Further Reading — Chapter 25: Leadership and Influence
Foundational Academic Sources
Bass, B. M. (1985). Leadership and Performance Beyond Expectations. Free Press. The book establishing transformational and transactional leadership as the primary distinction in modern leadership theory. Bass operationalized Burns's earlier political science concept into an empirically testable framework. The Multifactor Leadership Questionnaire (MLQ) developed from this work has been used in hundreds of studies. Somewhat dated in writing but foundational for understanding why the transformational/transactional distinction became the organizing framework for three decades of leadership research.
Edmondson, A. C. (1999). Psychological safety and learning behavior in work teams. Administrative Science Quarterly, 44(2), 350–383. The original psychological safety paper. Edmondson's nursing team research — finding that better teams reported more errors because safety made reporting possible — is the empirical foundation for the Project Aristotle findings and three decades of subsequent research. Clear methodology, clean findings, accessible writing for an academic paper. Essential for anyone who wants the original evidence.
Cialdini, R. B. (1984). Influence: The Psychology of Persuasion. Harper Business. The source for the influence principles described in this chapter. Cialdini's research on compliance-gaining identifies the psychological mechanisms — reciprocity, commitment/consistency, social proof, authority, liking, scarcity — through which people are moved. The 2021 edition adds the Unity principle. Not exclusively a leadership text, but the most practically useful account of how social influence works. Essential reading for anyone who leads, negotiates, or needs to persuade.
Hersey, P., & Blanchard, K. H. (1969). Life cycle theory of leadership. Training and Development Journal, 23(5), 26–34. The original paper establishing situational leadership theory.
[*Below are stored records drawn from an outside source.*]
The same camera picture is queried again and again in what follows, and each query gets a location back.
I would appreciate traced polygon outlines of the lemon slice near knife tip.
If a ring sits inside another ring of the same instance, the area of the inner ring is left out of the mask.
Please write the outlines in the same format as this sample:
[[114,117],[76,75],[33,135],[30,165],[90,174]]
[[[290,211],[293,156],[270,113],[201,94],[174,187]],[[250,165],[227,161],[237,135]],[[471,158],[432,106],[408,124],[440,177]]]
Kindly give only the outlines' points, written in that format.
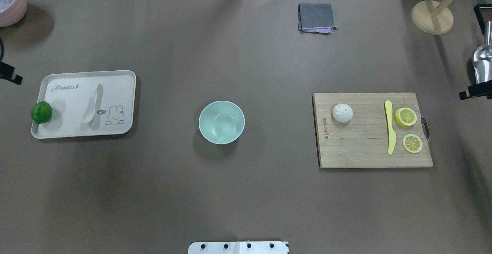
[[423,142],[416,134],[407,134],[402,139],[402,146],[409,153],[418,153],[423,149]]

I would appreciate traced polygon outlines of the white ceramic spoon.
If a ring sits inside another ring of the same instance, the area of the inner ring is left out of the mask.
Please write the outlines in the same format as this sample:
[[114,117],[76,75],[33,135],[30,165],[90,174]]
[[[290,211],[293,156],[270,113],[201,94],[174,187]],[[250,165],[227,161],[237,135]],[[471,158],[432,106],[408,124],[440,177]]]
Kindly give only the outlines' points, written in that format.
[[83,117],[81,118],[81,123],[82,124],[88,124],[91,121],[93,121],[94,115],[96,114],[96,101],[98,97],[98,92],[102,88],[102,84],[96,83],[89,96],[88,96],[88,105],[85,110],[85,113],[83,114]]

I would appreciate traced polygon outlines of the green lime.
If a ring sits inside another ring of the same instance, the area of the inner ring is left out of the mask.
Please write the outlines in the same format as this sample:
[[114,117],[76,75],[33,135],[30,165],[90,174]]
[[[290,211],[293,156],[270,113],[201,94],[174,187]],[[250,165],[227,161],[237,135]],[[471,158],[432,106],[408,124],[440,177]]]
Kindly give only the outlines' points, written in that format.
[[30,117],[35,124],[44,124],[51,120],[53,110],[47,101],[37,102],[31,109]]

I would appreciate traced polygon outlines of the pink bowl with ice cubes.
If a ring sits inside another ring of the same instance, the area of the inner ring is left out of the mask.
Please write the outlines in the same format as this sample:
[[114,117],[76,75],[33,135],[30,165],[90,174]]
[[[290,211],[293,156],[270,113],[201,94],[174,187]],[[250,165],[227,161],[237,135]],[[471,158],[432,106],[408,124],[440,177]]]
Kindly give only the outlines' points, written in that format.
[[26,15],[27,0],[8,0],[9,5],[1,4],[0,27],[12,26]]

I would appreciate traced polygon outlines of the mint green bowl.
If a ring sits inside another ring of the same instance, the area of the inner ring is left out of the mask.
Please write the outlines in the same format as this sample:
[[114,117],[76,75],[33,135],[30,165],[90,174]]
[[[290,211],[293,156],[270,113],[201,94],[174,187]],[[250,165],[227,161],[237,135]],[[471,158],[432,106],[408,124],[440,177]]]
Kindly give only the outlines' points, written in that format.
[[209,142],[226,145],[242,135],[245,128],[244,112],[233,102],[214,101],[200,113],[198,127]]

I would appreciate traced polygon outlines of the cream rabbit tray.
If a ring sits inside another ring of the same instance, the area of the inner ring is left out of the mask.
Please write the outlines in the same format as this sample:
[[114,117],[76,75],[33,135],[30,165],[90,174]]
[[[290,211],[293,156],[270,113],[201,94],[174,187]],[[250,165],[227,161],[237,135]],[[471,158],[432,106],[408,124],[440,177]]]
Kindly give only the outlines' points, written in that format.
[[[88,96],[102,84],[93,121],[82,124]],[[127,133],[133,125],[136,75],[130,70],[50,74],[42,80],[38,101],[47,101],[51,120],[32,124],[32,136],[50,139]]]

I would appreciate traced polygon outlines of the grey folded cloth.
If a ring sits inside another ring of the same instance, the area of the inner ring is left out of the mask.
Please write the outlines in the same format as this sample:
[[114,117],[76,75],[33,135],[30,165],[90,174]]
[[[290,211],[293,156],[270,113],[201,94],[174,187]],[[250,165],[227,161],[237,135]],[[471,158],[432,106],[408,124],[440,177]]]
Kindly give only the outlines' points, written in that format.
[[298,29],[301,32],[330,35],[338,28],[331,3],[300,3],[298,5]]

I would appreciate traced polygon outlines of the white steamed bun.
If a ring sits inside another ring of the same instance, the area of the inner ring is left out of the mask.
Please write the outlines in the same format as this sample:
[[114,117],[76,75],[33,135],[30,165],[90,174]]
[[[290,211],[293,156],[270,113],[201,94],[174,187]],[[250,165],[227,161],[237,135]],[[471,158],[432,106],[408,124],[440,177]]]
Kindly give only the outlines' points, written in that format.
[[332,117],[339,123],[349,122],[353,114],[353,109],[345,103],[338,103],[332,110]]

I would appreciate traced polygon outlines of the wooden mug tree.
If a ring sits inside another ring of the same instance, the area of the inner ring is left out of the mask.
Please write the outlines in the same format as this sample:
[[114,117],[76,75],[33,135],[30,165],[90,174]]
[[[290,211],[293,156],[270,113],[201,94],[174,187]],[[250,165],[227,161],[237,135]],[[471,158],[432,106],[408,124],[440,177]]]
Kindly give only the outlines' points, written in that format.
[[411,19],[420,30],[430,35],[443,35],[453,26],[453,14],[448,9],[453,1],[424,0],[418,2],[411,10]]

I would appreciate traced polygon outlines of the bamboo cutting board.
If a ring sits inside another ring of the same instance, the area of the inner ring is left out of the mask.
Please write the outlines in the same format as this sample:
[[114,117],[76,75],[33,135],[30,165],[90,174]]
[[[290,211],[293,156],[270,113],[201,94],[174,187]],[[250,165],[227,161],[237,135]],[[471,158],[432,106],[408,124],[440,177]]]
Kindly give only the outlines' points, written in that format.
[[[384,102],[390,100],[393,110],[408,107],[417,114],[413,126],[396,122],[396,144],[388,155],[388,130]],[[353,109],[353,118],[339,123],[332,117],[338,103]],[[433,166],[426,130],[421,123],[420,108],[415,93],[315,93],[313,112],[316,124],[319,166],[331,168],[430,168]],[[409,153],[402,146],[407,134],[418,135],[423,149]]]

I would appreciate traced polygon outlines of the yellow plastic knife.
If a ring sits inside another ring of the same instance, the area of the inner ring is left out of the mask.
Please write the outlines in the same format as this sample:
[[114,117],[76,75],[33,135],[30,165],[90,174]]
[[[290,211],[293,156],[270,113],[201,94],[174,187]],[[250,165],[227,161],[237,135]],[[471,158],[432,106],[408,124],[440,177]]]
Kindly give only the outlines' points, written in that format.
[[386,100],[384,102],[384,109],[385,109],[387,133],[388,133],[387,154],[392,155],[396,144],[396,132],[392,128],[393,115],[392,115],[392,102],[390,100]]

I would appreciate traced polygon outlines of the metal scoop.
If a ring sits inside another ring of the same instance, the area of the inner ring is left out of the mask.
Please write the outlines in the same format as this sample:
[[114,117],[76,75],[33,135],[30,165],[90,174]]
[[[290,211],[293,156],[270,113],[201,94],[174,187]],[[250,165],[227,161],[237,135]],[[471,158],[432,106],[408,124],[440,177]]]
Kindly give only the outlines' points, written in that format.
[[485,23],[485,44],[479,46],[473,54],[473,66],[476,84],[492,79],[492,22]]
The four-style, four-development-level framework has been refined in subsequent work (and criticized for limited empirical validation), but the core insight — that effective leadership adapts to the follower rather than applying a fixed style — remains one of the most practically useful ideas in the field.
Books for General Readers
Bennis, W. (1989). On Becoming a Leader. Addison-Wesley. Bennis's accessible and influential account of leadership development, built on interviews with ninety leaders. The emphasis on self-knowledge, authenticity, and leadership as development rather than a fixed trait is ahead of its time. "The most dangerous leadership myth is that leaders are born" is from this book. Readable and practical; the interview-based approach gives it texture that purely theoretical accounts lack.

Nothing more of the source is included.